▸ **Instructions for the task**: Restate word for word every line from the top of the data below down through the line that holds "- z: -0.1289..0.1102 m".

Excerpts from a dataset:
-*-*-

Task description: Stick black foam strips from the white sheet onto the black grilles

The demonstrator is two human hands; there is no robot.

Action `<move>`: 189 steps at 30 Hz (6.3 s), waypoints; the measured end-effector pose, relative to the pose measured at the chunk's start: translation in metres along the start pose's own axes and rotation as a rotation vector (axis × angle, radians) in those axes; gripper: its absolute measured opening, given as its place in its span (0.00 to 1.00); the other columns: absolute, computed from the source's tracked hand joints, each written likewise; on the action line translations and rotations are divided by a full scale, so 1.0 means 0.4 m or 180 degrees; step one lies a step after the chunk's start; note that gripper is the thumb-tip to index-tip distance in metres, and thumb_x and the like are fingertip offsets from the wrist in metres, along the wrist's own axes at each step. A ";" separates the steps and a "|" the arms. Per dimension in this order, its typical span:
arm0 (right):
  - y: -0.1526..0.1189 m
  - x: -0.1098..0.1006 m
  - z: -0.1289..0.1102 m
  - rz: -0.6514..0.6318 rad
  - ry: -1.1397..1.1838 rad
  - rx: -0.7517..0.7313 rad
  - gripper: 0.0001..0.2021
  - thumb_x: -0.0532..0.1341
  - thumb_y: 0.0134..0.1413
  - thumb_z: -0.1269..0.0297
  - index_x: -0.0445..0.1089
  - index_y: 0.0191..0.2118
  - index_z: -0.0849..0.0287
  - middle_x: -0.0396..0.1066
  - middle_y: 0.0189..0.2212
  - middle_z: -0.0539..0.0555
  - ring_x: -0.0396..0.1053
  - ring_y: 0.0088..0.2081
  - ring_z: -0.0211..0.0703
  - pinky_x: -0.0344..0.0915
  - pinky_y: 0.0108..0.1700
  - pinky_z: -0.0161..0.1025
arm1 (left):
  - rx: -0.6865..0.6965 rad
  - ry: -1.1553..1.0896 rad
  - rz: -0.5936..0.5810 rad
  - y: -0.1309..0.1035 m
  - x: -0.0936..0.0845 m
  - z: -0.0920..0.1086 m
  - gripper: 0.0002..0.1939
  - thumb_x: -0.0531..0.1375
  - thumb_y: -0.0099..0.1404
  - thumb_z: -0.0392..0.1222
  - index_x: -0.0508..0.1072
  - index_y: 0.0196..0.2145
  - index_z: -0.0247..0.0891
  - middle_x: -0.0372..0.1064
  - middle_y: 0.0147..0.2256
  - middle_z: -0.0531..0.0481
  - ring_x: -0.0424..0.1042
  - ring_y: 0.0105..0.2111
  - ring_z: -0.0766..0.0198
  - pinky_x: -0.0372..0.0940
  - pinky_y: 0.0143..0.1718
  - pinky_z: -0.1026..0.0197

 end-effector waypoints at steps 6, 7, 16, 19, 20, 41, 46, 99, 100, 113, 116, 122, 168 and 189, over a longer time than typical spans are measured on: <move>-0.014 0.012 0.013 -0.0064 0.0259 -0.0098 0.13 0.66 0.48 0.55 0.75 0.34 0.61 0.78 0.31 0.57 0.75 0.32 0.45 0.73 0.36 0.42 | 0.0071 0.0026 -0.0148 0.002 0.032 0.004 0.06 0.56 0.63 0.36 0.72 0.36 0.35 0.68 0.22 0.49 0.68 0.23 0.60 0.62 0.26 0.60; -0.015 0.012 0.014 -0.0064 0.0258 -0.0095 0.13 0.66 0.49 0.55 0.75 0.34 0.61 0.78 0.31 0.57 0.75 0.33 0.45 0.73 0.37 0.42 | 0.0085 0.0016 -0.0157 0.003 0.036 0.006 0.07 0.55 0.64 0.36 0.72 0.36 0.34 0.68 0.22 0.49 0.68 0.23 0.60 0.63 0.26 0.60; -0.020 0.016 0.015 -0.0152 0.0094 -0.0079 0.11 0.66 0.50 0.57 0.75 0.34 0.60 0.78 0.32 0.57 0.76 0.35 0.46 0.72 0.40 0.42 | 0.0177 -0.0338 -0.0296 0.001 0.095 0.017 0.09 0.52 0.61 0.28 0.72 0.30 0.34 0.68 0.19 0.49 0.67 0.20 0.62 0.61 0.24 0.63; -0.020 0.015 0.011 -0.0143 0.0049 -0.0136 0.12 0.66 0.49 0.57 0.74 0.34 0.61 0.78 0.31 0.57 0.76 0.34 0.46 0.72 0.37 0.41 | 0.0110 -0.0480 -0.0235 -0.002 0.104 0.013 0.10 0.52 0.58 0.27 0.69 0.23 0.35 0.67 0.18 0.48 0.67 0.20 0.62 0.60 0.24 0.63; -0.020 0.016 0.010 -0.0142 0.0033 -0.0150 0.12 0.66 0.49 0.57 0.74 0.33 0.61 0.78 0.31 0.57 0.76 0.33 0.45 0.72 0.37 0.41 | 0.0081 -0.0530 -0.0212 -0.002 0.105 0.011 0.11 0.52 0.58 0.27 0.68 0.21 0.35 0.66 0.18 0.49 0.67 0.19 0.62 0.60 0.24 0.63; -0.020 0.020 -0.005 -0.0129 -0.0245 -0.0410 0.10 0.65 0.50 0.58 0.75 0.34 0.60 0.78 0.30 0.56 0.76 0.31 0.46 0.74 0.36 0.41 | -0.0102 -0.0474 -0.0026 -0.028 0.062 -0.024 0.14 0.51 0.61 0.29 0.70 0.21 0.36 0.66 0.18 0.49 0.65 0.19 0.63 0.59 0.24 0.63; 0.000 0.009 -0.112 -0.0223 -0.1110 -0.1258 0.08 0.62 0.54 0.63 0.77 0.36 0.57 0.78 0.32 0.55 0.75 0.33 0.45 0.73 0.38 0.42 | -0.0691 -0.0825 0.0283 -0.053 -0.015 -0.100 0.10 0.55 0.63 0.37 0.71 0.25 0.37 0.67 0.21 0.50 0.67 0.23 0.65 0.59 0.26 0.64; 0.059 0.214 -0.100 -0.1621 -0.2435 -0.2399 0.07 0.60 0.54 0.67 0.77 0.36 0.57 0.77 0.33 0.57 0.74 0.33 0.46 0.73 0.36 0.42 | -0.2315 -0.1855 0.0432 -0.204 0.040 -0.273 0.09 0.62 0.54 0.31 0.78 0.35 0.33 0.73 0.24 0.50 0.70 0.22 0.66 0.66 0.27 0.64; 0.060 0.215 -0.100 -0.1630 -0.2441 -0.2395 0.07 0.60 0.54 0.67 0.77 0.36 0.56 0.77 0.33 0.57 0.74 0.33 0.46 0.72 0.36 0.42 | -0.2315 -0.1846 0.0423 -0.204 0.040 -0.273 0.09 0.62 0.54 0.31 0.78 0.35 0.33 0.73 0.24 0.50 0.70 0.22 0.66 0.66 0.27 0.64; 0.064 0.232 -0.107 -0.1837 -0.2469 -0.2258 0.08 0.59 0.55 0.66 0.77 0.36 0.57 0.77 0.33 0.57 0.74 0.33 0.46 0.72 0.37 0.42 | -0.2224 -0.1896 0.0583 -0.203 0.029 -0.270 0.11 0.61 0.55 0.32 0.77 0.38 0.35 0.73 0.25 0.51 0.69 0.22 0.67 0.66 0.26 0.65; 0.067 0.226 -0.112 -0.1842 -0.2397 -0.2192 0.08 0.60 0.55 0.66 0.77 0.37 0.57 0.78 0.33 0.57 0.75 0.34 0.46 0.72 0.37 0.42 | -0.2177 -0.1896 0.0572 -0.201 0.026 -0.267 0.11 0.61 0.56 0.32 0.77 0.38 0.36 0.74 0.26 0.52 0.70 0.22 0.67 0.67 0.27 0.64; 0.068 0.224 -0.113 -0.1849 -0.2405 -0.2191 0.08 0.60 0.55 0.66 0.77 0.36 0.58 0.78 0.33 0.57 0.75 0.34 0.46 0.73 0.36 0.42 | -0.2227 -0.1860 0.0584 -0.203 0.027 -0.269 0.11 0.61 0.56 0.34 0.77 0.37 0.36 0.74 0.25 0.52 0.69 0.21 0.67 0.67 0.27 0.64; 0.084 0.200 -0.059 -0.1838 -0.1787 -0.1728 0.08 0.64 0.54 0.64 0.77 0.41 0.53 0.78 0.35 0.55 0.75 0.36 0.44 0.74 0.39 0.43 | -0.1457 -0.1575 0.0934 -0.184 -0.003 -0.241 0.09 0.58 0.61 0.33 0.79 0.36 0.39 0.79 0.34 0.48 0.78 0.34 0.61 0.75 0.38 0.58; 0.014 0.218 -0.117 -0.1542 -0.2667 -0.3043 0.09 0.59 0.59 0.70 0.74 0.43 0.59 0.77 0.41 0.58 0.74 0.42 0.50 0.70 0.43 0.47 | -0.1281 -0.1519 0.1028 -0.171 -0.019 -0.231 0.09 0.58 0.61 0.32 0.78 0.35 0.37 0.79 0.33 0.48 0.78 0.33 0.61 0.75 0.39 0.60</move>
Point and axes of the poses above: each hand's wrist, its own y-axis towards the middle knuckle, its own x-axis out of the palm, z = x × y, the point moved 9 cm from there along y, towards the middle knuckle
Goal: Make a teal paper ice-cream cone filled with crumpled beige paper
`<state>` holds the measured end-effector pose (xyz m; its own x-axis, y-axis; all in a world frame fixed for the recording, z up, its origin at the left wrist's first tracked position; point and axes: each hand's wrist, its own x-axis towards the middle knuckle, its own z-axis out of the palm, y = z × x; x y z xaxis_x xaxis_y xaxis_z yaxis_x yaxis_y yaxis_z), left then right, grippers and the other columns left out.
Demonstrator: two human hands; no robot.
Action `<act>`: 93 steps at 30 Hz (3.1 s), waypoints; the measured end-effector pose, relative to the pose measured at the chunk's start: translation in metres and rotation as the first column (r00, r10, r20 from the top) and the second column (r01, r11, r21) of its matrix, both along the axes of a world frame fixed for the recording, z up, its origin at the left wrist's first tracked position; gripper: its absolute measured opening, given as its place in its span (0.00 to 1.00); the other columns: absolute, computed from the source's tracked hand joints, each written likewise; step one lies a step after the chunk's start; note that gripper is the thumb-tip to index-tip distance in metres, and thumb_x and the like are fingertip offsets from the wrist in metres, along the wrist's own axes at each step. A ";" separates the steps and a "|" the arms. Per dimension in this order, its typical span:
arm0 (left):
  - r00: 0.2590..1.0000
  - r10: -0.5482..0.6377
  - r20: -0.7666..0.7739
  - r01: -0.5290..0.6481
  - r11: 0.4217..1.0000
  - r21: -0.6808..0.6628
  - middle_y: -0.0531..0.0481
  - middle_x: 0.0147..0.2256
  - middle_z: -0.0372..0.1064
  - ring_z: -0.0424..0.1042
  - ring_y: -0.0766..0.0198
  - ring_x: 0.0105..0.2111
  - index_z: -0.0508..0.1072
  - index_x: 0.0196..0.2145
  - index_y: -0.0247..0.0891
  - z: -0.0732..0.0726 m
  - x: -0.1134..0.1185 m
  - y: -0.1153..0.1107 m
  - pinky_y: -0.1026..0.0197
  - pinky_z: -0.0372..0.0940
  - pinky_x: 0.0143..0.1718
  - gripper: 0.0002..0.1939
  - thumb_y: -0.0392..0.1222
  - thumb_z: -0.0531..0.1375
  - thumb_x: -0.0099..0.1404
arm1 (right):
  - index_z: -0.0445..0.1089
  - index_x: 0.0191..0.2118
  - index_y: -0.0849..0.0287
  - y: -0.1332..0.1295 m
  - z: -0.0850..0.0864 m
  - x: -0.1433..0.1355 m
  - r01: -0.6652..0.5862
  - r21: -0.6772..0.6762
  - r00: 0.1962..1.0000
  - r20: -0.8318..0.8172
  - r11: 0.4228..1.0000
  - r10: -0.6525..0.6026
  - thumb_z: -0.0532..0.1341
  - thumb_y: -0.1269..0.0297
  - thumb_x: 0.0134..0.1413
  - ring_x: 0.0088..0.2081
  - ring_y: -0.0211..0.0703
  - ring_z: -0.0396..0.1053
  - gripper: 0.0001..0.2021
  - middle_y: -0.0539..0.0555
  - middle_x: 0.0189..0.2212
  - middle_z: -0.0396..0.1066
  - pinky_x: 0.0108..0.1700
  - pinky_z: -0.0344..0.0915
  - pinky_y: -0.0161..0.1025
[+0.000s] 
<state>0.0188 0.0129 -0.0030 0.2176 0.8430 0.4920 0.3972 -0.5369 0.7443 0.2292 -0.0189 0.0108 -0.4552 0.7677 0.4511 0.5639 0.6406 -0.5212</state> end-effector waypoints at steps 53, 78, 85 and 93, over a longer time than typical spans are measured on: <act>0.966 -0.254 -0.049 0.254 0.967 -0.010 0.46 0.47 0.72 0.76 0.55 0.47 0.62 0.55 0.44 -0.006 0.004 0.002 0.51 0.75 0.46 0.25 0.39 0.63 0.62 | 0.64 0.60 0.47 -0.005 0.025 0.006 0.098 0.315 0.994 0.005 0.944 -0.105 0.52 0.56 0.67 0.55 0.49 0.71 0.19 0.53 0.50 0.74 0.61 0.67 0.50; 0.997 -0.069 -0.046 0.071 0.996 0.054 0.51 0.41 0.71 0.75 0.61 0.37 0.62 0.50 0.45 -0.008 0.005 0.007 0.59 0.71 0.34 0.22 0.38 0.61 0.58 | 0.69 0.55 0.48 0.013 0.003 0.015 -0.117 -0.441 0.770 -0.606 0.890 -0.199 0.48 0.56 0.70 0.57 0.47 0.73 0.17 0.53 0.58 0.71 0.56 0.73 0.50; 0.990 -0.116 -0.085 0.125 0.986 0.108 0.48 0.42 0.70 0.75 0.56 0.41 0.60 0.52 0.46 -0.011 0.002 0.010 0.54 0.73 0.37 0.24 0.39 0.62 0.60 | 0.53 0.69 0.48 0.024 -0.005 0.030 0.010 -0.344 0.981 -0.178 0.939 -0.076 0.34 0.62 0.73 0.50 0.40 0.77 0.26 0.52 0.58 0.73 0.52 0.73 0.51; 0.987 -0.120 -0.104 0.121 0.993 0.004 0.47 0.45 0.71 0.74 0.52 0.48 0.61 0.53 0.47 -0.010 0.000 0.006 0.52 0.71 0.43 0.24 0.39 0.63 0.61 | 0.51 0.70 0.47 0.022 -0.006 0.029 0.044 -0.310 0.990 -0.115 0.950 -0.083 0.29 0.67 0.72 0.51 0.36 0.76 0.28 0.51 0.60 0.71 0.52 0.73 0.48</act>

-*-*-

▸ **Written answer**:
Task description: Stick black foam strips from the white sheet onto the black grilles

The demonstrator is two human hands; there is no robot.

Action `<move>`: 189 steps at 30 Hz (6.3 s), waypoints; the measured end-effector pose, relative to the pose measured at the chunk's start: translation in metres along the start pose's own axes and rotation as a rotation vector (axis × angle, radians) in those axes; gripper: its absolute measured opening, given as its place in its span (0.00 to 1.00); the other columns: absolute, computed from the source's tracked hand joints, each written likewise; on the action line translations and rotations are divided by a full scale, so 1.0 means 0.4 m or 180 degrees; step one lies a step after the chunk's start; note that gripper is the thumb-tip to index-tip distance in metres, and thumb_x and the like are fingertip offsets from the wrist in metres, along the wrist's own axes at each step. A ";" separates the steps and a "|" the arms. Per dimension in this order, its typical span:
arm0 (right):
  - y: -0.1526..0.1189 m
  - x: -0.1098..0.1006 m
  - z: -0.1289..0.1102 m

With that, the answer is finished.